The user SHOULD be able to clear all cache in the application to force reloading everything, e.g. by restarting the application.

The Instance Discovery files are also signed using public key cryptography, the signature MUST be verified and the value of the seq key of the verified file MUST be >= the cached copy. It MUST NOT be possible to "rollback", so for the instances discovery the cached copy MUST be retained.

The API discovery files, i.e. info.json does not currently have a signature and seq key, but MAY in the future.

The VPN configuration MUST NOT be cached and MUST be retrieved every time before a new connection is set up with the client.

Client Registration

FIXME: every platform now has their own registration! Do not use the information below!

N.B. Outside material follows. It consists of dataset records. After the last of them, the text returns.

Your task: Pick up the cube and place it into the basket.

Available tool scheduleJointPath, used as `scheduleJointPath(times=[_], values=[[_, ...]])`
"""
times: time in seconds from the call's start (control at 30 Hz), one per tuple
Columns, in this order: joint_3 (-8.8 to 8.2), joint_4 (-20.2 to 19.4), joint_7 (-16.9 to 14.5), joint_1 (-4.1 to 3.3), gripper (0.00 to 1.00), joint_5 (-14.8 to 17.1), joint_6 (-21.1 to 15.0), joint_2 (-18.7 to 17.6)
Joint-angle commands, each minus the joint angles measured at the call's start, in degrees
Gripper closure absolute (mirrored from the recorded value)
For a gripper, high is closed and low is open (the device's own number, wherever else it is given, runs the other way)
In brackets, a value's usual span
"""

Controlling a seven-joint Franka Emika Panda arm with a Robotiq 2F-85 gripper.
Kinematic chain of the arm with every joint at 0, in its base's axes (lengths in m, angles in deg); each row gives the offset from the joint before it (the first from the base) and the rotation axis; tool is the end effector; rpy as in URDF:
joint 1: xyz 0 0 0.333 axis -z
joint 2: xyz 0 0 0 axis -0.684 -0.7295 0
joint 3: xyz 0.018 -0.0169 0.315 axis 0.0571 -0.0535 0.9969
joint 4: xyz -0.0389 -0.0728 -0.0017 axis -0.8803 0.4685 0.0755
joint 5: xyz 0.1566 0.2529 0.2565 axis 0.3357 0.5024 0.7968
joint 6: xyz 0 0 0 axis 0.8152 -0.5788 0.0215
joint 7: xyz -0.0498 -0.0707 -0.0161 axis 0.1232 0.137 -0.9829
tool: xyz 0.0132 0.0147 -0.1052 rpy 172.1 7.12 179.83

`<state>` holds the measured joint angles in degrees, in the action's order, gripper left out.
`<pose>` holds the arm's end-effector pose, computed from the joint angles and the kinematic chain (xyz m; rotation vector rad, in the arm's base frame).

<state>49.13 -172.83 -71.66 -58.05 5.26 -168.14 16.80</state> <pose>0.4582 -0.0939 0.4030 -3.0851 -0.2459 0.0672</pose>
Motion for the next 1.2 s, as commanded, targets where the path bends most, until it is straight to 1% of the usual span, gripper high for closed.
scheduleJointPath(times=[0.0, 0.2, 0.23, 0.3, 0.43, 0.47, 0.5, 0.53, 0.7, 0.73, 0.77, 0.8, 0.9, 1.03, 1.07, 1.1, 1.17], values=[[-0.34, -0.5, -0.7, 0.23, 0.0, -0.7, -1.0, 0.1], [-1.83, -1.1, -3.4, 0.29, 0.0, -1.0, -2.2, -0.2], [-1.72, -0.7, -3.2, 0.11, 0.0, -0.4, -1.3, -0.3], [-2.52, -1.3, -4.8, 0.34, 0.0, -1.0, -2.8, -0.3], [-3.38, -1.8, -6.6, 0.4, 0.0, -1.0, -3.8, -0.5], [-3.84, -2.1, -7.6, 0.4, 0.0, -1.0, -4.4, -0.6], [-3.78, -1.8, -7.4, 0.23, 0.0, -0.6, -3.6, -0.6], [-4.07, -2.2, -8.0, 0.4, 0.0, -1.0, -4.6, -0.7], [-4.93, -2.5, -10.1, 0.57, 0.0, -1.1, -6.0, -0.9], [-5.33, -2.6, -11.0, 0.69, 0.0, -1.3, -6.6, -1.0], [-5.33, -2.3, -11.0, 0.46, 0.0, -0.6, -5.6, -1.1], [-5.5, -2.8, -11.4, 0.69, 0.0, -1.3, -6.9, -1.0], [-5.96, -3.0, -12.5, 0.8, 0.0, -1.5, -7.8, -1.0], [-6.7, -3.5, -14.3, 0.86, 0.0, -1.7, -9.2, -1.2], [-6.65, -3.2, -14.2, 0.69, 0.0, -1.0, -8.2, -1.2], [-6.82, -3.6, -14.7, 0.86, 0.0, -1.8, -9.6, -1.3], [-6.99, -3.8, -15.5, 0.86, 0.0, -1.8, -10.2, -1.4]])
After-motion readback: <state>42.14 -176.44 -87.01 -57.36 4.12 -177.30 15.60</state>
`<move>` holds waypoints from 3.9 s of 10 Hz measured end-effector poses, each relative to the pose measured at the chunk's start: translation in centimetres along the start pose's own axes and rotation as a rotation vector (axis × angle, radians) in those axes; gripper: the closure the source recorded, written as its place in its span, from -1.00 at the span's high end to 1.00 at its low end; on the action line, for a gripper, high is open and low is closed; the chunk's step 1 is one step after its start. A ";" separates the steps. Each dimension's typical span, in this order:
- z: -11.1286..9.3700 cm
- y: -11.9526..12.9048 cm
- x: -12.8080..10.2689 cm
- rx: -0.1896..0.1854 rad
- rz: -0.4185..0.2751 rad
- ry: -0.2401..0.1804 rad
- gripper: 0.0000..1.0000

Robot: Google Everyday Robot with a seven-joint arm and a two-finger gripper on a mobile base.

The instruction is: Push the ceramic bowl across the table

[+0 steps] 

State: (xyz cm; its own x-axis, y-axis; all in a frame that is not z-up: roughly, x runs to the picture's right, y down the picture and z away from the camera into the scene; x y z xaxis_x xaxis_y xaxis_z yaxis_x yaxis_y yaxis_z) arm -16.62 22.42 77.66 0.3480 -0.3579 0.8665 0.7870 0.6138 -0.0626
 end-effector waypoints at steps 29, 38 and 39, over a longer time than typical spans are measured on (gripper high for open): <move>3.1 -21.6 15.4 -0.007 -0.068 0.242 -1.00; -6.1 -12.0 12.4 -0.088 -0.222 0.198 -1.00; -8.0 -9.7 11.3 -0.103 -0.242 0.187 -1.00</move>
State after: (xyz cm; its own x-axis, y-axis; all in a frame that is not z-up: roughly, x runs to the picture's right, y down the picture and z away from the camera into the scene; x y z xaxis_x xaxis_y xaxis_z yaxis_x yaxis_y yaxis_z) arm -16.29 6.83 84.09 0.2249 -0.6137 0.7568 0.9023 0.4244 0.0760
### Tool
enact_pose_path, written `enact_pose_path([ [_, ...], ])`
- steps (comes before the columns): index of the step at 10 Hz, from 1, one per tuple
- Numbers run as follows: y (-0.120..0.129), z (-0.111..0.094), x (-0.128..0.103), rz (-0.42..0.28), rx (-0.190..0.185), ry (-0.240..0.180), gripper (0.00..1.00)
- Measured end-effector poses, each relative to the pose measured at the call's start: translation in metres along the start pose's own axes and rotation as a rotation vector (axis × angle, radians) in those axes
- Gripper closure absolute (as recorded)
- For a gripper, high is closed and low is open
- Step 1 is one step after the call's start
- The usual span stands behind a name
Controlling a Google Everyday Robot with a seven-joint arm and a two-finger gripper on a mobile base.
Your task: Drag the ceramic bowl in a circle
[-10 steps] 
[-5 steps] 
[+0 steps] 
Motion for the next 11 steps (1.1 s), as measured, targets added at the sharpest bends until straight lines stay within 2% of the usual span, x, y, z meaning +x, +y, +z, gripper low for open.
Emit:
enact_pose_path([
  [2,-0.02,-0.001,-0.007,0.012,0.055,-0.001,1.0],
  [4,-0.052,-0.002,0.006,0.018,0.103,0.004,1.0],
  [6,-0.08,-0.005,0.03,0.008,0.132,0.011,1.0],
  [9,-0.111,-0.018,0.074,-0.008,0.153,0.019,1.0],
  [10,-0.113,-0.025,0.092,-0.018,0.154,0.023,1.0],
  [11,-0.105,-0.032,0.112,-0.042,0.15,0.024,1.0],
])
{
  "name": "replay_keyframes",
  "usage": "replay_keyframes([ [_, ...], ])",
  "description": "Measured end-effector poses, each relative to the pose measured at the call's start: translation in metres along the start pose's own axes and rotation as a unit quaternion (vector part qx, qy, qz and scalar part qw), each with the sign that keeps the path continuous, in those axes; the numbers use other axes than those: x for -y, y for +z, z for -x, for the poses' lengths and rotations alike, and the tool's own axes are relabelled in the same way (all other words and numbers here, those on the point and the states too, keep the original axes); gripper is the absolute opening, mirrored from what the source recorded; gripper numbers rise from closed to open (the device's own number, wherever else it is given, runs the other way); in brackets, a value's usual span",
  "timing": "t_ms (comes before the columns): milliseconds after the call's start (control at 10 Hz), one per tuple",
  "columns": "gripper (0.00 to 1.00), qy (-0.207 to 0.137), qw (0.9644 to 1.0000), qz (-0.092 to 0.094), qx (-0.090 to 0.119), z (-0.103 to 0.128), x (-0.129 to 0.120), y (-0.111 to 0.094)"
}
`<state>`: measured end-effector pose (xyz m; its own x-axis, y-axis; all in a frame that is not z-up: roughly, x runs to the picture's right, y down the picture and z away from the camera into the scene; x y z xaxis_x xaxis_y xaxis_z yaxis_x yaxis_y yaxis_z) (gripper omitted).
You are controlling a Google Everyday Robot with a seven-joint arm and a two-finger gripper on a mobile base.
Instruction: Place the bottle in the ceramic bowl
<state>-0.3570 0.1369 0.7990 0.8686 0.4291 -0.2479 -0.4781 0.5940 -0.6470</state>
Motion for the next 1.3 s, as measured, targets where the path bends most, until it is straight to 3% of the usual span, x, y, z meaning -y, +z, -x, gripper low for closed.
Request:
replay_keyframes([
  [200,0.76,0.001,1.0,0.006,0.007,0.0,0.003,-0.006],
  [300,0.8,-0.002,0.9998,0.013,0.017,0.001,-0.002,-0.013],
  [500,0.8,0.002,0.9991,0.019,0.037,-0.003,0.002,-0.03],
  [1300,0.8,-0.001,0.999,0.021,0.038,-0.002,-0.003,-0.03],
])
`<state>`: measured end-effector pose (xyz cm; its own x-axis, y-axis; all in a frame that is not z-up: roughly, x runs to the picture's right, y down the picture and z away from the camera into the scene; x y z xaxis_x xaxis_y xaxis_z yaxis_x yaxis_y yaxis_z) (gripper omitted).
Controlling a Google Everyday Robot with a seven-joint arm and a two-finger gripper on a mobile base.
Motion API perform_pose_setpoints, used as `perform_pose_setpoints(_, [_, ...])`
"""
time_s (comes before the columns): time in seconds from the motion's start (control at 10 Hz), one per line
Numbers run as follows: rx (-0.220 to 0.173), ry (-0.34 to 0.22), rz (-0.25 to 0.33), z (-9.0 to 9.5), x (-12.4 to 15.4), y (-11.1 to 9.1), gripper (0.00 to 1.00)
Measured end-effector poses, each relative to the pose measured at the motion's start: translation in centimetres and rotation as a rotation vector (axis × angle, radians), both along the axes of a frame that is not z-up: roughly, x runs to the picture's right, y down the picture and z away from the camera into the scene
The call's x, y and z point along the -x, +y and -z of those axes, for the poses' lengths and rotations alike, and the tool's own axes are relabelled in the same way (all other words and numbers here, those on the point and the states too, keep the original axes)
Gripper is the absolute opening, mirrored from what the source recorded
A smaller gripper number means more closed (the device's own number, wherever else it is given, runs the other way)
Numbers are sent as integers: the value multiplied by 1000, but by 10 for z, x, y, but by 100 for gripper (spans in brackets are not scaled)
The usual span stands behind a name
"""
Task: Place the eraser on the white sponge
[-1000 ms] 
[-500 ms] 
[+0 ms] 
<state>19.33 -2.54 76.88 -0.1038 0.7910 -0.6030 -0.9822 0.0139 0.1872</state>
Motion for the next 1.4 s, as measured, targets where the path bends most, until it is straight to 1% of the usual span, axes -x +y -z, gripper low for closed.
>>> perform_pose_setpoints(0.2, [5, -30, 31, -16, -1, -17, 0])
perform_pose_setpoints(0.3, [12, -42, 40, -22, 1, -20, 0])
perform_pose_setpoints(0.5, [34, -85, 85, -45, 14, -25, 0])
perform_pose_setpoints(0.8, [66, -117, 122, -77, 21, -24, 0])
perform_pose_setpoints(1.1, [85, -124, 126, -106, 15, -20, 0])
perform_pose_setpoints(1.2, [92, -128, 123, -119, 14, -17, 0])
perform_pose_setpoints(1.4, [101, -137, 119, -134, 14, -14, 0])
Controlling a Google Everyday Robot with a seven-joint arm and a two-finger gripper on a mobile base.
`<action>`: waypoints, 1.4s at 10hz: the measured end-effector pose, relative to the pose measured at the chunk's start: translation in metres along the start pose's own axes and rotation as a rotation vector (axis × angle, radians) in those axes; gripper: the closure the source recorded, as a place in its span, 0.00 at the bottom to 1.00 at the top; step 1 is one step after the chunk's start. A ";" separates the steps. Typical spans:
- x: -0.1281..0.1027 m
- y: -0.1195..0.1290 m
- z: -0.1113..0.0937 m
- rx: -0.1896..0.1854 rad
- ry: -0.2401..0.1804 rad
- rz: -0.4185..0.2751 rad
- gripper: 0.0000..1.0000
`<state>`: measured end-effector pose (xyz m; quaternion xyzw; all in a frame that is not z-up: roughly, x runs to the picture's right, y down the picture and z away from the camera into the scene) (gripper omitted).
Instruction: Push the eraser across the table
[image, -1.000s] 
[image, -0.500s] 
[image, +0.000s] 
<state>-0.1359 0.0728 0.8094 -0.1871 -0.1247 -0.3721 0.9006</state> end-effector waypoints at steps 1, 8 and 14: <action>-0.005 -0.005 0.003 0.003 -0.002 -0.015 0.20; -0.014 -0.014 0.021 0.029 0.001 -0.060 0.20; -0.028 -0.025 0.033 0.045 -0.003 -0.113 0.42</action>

For the official eduVPN applications, you can use the following OAuth client configuration:

  • client_id: org.eduvpn.app;
  • redirect_uri: any of the following:
    • org.eduvpn.app:/api/callback;
    • http://127.0.0.1:{PORT}/callback;
    • http://[::1]:{PORT}/callback;

Here, {PORT} can be any port >= 1024 and <= 65535. You SHOULD use the org.eduvpn.app:/api/callback redirect URI if at all possible on your platform.

Changes

  • the field two_factor_enrolled_with was added in the response to the /user_info call to allow API consumers to detect which 2FA methods the user enrolled for;
  • the calls /two_factor_enroll_totp and /two_factor_enroll_yubi were added to the API to allow API consumers to enroll users for 2FA.